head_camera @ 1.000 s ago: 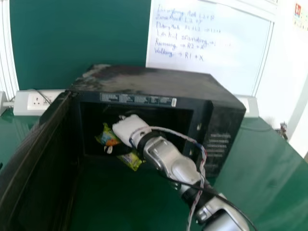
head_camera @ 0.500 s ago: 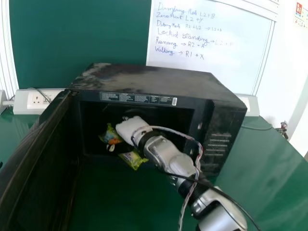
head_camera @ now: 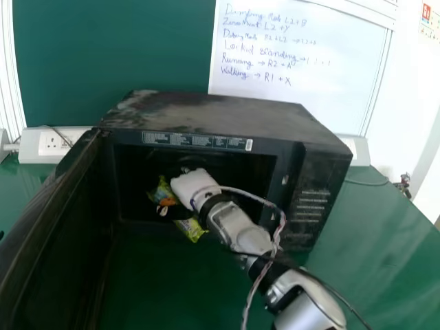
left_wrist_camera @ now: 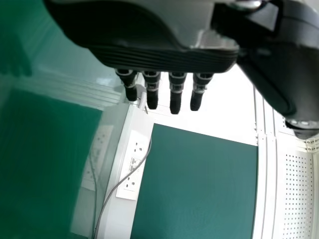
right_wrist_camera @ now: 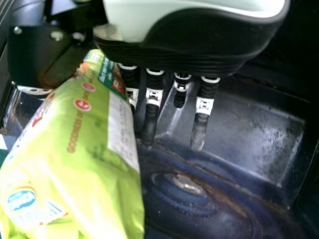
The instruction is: Put biscuit inside oven
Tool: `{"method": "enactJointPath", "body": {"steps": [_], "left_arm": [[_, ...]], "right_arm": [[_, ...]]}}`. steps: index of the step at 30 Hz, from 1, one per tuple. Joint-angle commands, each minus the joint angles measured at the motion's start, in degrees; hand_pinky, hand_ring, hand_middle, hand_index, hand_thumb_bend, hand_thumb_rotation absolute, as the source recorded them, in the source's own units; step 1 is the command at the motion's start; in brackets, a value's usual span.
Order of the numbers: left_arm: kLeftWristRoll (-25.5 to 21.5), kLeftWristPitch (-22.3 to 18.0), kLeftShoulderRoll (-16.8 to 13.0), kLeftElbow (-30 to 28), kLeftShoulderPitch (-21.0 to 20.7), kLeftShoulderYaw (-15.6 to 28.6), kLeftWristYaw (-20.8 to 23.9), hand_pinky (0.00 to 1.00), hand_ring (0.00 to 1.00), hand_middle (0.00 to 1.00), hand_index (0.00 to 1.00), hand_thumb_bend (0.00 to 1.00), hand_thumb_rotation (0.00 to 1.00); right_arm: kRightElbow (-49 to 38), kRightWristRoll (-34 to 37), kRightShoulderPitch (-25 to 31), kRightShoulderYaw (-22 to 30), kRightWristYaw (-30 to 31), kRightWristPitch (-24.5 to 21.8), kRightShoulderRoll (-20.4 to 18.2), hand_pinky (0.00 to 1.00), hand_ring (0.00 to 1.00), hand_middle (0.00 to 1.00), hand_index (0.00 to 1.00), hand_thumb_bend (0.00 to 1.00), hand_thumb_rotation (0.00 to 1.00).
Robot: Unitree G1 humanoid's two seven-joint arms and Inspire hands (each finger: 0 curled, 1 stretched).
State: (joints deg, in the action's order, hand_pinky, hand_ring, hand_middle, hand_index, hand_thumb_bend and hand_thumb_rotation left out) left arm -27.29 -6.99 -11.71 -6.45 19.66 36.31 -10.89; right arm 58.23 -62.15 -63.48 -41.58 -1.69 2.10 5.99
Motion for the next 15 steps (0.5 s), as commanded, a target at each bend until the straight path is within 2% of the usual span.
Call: {"method": "enactJointPath", "body": {"steps": [1,5,8,15], "left_arm": [[-0.21,-0.03,0.24,-0.41,0.09,-0.33,-0.21,0.84,0.89,0.90,0.94,0.91,0.78],[-0.24,0.09,0.34,-0.70,0.25,-0.38,-0.09,0.84,0.89,0.90,0.94,0.91,0.79],[-0.27,0.15,0.50,-0.90,0.27,-0.42,0.07,0.84,0.89,0.90,0.94,0.91,0.78],[-0.19,0.30,0.55,-1.38,0.51,-0.51,0.03,0.83,0.89,0.90,0.95,0.90,0.79]], "right_arm": [[1.62,0.13,-1.84,-0.69,-2.44,-0.89,-0.66,0.47,0.52,0.58,0.49,0.53,0.13],[5.36,2.71,-2.83,0.46,-4.86,-0.35,-1.73,0.52,0.60,0.64,0.49,0.52,0.13],[8.49,3.78,-3.68,0.45,-7.89,-0.25,-2.48,0.49,0.56,0.61,0.49,0.52,0.13],[13.30,5.49,-5.07,0.06,-12.45,-0.24,-3.71,0.48,0.54,0.60,0.49,0.52,0.12]]}}
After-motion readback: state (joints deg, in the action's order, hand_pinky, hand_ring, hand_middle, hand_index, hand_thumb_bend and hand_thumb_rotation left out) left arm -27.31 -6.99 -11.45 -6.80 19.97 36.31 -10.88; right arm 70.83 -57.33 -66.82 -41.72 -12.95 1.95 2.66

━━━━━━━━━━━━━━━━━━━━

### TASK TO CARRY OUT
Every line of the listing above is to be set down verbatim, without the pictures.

### WRITTEN REPLY
head_camera @ 1.000 s ago: 
head_camera @ 0.500 s ago: 
head_camera @ now: 
left_wrist_camera @ now: 
right_wrist_camera @ now: 
The instruction is: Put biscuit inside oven
Tool: `{"method": "enactJointPath", "body": {"steps": [_], "left_arm": [[_, ...]], "right_arm": [[_, ...]]}}`. steps: index of the step at 30 Hz, from 1, one per tuple. Joint-angle commands, each minus the joint angles measured at the motion's start, in degrees; hand_pinky, hand_ring, hand_middle, hand_index, hand_thumb_bend, hand_thumb_rotation absolute, as the source recorded them, in the source's own units; step 1 is the command at the motion's start; in brackets, a value's usual span.
Order of the numbers: left_arm: kLeftWristRoll (-25.5 to 21.5), kLeftWristPitch (-22.3 to 18.0), kLeftShoulderRoll (-16.8 to 13.0), kLeftElbow (-30 to 28), kLeftShoulderPitch (-21.0 to 20.7), kLeftShoulderYaw (-15.6 to 28.6), kLeftWristYaw (-20.8 to 23.9), hand_pinky (0.00 to 1.00), hand_ring (0.00 to 1.00), hand_middle (0.00 to 1.00), hand_index (0.00 to 1.00), hand_thumb_bend (0.00 to 1.00), hand_thumb_rotation (0.00 to 1.00); right_arm: kRightElbow (-49 to 38), kRightWristRoll (-34 to 37), kRightShoulderPitch (-25 to 31), kRightShoulderYaw (-22 to 30), kRightWristYaw (-30 to 31), kRightWristPitch (-24.5 to 21.8), kRightShoulderRoll (-20.4 to 18.2), hand_pinky (0.00 to 1.00), hand_ring (0.00 to 1.00), hand_middle (0.00 to 1.00), hand_index (0.00 to 1.00), hand_thumb_bend (0.00 to 1.00), hand_thumb_rotation (0.00 to 1.00).
Robot: Unitree G1 humanoid's two seven-joint arms and Inspire hands (each finger: 0 curled, 1 stretched).
State: (joints deg, in the action's order, hand_pinky, hand_ring, hand_middle, hand_index, hand_thumb_bend and hand_thumb_rotation left out) left arm -27.29 -6.99 -11.71 -6.45 19.66 36.31 -10.89; right arm 58.23 -62.15 -63.48 -41.58 -1.69 2.10 5.99
Motion for the next 15 steps (0.5 s), as commanded, a target at each bend until the straight path is within 2% of the usual span.
Call: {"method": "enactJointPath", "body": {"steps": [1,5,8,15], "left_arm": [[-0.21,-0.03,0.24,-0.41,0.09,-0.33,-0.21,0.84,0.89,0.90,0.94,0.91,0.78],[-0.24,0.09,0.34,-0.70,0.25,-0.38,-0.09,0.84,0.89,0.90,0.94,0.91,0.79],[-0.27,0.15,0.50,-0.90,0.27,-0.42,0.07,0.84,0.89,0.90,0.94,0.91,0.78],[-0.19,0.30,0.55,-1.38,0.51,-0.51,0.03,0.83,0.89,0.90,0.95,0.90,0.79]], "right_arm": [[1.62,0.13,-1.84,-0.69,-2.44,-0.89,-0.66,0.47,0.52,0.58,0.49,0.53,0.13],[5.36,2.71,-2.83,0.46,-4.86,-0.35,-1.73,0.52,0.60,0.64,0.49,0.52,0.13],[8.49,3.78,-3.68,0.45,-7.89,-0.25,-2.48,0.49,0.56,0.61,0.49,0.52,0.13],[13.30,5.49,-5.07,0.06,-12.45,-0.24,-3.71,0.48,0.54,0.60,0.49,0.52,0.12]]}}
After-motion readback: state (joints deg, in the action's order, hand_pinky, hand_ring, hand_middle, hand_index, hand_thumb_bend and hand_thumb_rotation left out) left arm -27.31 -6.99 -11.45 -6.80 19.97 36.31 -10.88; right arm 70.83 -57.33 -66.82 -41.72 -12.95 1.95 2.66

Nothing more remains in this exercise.